◆ AIM OF THE EXERCISE ◆
Beginning with the line below that contains "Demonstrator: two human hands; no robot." and ending with the line that contains "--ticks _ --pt", copy every line exactly. Copy nothing else.

◆ INPUT DATA ◆
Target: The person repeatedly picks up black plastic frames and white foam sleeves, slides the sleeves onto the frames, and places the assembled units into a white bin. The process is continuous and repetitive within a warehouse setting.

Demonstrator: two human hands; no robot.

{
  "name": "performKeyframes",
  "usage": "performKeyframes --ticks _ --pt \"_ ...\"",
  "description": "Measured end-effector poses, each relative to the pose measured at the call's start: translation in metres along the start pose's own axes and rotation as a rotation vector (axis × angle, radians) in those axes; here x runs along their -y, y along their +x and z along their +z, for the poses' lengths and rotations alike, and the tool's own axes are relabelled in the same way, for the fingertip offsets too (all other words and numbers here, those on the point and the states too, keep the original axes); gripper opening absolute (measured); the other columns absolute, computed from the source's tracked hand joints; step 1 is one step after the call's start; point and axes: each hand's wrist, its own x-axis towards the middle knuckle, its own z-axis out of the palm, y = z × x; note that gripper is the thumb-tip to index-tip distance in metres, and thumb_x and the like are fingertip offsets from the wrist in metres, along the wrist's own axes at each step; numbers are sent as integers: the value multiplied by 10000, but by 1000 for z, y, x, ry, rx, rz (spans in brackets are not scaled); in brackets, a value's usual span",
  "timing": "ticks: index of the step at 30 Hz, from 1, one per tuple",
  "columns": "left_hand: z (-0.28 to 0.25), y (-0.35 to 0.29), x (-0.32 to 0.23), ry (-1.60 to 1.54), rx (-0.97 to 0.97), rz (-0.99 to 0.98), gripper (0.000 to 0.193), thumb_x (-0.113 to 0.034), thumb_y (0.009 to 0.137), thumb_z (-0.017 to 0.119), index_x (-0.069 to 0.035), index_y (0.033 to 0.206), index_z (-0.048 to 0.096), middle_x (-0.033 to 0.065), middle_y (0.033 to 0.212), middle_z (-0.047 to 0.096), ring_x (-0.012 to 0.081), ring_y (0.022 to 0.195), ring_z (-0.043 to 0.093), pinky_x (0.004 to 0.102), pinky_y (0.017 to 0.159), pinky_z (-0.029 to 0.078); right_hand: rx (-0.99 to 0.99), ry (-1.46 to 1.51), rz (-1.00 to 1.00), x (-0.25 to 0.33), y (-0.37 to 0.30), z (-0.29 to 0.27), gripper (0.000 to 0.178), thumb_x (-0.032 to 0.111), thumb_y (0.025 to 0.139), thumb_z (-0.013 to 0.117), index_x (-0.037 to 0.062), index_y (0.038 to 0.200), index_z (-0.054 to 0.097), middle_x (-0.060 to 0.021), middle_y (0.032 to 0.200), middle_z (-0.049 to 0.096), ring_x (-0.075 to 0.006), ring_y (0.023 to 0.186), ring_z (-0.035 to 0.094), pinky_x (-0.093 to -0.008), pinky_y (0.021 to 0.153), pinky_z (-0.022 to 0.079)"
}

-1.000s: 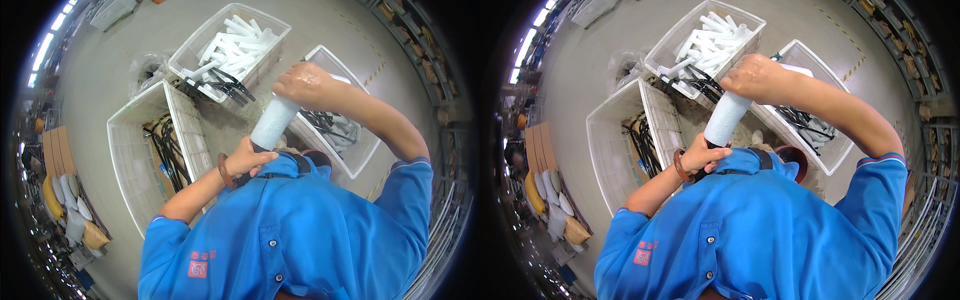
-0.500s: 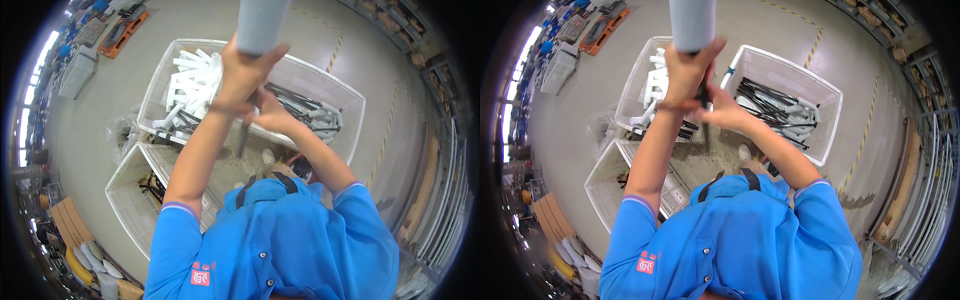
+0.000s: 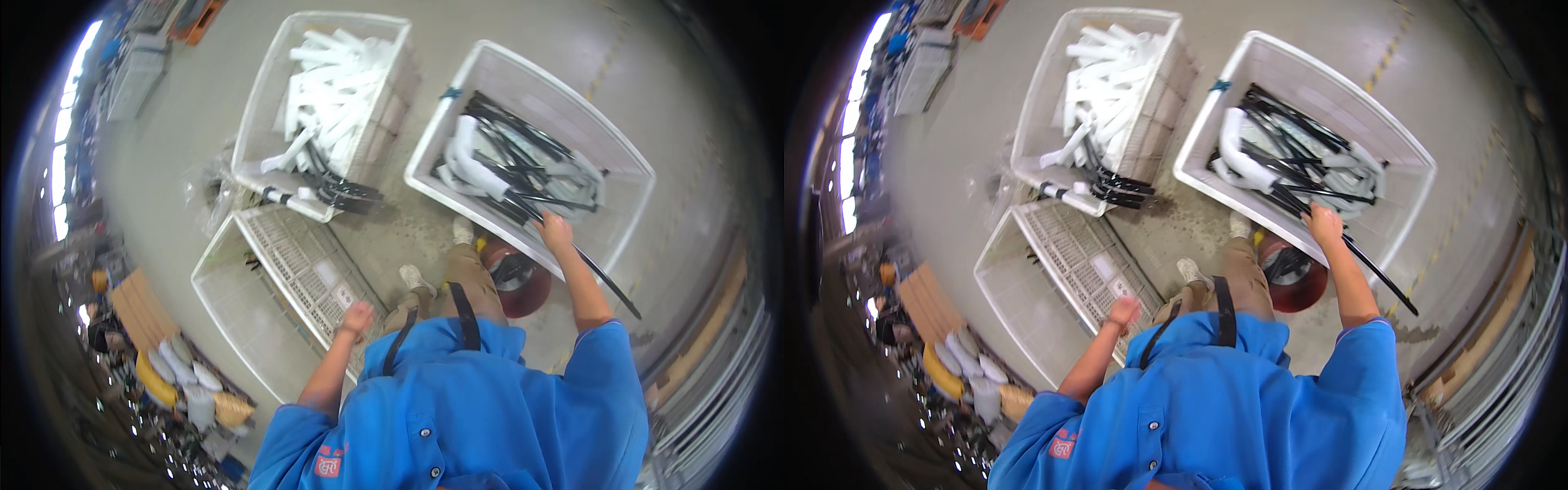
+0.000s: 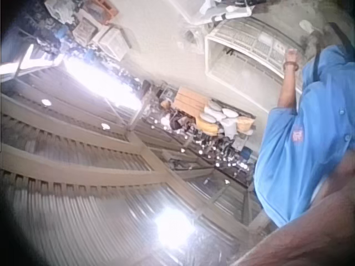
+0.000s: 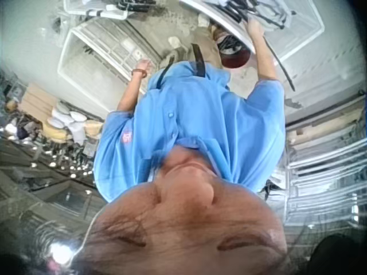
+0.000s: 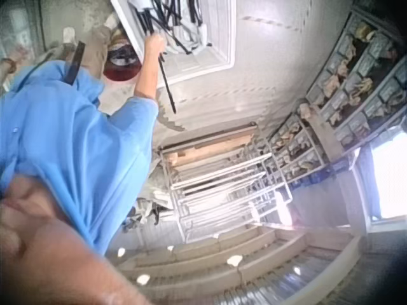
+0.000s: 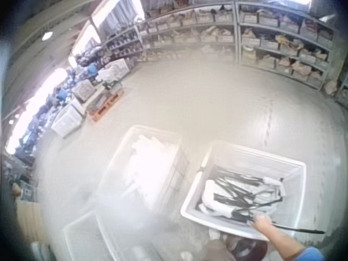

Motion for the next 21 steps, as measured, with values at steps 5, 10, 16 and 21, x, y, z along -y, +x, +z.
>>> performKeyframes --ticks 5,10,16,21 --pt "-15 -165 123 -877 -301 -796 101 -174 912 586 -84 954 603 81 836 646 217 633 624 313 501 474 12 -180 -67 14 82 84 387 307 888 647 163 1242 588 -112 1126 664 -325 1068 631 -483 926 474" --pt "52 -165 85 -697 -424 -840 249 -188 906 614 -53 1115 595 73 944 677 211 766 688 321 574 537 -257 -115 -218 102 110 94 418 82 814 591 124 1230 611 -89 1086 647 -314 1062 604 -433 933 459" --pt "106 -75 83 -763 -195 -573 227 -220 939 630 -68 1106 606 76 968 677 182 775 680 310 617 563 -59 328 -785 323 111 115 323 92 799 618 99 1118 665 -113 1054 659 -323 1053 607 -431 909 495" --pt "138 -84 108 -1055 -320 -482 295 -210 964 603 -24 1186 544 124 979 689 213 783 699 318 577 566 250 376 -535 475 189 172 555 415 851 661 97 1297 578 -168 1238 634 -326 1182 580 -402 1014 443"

◆ THE ANSWER ◆
Demonstrator: two human hands; no robot.

{
  "name": "performKeyframes",
  "usage": "performKeyframes --ticks _ --pt \"_ ...\"",

No further work remains on the exercise.